Categorization of AWS services:
- Compute services offer computing power and memory.
- Database storage manage structured data. Solutions include relational and NoSQL databases.
- Storage is needed to collect, persist, and archive data. Different storage options include: object store or network-attached storage.
- App services offer solutions for common use cases like message queues, topics, and searching large amounts of data to integrate into applications.
- Enterprise services offer independent solutions such as mail servers and directory services.
- Deployment and administration services grant and revoke access to cloud resources, monitor virtual servers, and deploy applications.
- Networking services can be used to define private networks and offer DNS.
1.6 Interacting with AWS
Figure 1: Tools to interact with the AWS API
1.6.1 Command-line interface
CLI is typically used to automate tasks on AWS, for example to automate parts of infrastructure with the help of a continuous integration server like Jenkins.
1.6.2 SDKs
SDKs are used to call AWS from within application.
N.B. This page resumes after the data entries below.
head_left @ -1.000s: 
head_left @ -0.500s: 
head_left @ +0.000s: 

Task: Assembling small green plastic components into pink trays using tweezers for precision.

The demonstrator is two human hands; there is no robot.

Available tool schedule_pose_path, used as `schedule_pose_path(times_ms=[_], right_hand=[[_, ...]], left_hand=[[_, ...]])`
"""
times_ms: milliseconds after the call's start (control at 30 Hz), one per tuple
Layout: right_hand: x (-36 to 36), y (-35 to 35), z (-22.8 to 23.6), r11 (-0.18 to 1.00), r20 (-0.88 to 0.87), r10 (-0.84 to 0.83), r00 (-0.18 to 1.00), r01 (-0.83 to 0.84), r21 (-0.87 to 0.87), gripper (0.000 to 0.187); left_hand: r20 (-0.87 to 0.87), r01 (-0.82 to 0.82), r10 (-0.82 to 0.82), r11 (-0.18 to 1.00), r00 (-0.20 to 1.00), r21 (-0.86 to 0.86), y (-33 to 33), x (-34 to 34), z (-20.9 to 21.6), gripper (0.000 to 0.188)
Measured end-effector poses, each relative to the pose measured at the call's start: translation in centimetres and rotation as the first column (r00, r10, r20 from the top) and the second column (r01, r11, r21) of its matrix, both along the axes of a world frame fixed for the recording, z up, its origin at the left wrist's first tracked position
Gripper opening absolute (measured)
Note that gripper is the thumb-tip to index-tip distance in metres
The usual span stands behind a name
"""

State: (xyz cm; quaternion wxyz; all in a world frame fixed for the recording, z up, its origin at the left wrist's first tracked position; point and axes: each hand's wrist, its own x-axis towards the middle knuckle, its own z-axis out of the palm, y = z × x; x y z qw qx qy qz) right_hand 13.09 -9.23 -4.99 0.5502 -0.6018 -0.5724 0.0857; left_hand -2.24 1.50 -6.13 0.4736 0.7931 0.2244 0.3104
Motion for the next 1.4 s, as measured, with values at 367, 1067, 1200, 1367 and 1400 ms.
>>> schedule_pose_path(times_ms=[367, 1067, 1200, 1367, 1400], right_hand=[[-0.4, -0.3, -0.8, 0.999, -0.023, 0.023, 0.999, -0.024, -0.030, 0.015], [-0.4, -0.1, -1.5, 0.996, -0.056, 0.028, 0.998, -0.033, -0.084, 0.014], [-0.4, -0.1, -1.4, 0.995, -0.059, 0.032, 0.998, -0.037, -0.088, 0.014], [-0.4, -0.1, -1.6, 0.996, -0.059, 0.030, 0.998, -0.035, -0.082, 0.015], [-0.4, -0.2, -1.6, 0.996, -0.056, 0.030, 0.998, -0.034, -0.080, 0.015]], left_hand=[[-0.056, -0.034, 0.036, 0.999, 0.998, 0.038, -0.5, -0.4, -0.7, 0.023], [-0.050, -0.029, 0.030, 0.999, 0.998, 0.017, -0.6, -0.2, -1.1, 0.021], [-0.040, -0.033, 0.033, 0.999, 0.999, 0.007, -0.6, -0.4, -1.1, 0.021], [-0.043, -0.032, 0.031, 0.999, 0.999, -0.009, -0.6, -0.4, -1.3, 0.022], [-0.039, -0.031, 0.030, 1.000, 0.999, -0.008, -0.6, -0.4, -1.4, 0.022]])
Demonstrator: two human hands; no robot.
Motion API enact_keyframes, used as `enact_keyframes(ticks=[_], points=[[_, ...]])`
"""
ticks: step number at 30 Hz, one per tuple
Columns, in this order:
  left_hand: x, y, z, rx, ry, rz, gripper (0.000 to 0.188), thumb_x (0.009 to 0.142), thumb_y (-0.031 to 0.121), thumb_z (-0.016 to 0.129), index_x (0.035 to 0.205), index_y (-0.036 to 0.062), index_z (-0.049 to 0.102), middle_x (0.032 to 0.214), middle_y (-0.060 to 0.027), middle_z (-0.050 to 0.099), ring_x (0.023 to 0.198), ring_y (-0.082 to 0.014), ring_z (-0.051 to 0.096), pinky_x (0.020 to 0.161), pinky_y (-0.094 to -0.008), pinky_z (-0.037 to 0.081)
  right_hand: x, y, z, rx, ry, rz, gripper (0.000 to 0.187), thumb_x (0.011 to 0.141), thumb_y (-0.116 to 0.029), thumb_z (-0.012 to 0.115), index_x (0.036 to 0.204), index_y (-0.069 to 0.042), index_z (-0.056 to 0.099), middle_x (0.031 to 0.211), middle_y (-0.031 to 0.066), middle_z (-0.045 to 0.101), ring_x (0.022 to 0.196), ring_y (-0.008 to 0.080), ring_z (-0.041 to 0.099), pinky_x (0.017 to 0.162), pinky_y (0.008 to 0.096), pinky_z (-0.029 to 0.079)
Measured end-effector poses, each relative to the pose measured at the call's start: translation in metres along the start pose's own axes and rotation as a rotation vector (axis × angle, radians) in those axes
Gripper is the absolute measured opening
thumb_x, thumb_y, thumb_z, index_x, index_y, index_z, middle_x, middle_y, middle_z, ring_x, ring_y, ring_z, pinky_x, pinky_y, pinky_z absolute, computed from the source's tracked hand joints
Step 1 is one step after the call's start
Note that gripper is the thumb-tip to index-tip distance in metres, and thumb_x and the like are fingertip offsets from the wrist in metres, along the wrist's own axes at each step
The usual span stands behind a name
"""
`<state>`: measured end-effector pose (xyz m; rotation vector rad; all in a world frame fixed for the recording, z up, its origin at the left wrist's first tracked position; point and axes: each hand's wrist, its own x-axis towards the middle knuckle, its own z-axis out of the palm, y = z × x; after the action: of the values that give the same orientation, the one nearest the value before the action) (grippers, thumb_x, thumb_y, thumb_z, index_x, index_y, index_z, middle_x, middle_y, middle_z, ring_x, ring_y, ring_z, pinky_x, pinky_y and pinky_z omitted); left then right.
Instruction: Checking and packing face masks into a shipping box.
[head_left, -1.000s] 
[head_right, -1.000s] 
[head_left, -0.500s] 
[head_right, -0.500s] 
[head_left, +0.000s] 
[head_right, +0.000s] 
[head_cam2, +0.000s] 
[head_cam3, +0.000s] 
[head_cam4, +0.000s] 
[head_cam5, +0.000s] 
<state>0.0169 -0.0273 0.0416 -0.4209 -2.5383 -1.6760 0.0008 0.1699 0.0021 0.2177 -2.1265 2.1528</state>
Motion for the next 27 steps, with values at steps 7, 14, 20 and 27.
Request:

Some services, such as queues and topics, must be used with an SDK in application.
1.6.3 Blueprints
A blueprint is a description of the system containing all services and dependencies. Blueprint is descriptive, it doesn't say anything about the necessary steps or the order to achieve the described system. Admins no longer need to worry about dependencies during system creation - the blueprint automates the entire process.
2 A simple example: WordPress in five minutes
2.1 Creating your infrastructure
By default, WordPress stores media uploads (images) and plugins in a folder called wp-content
on the local file system: the server isn't stateless. Using multiple servers isn't possible by default because each request will be served by another server, but media uploads and plugins are stored on only one of the servers. Plugins need to be installed during bootstrapping virtual servers to outsource media uploads to an object-storage service.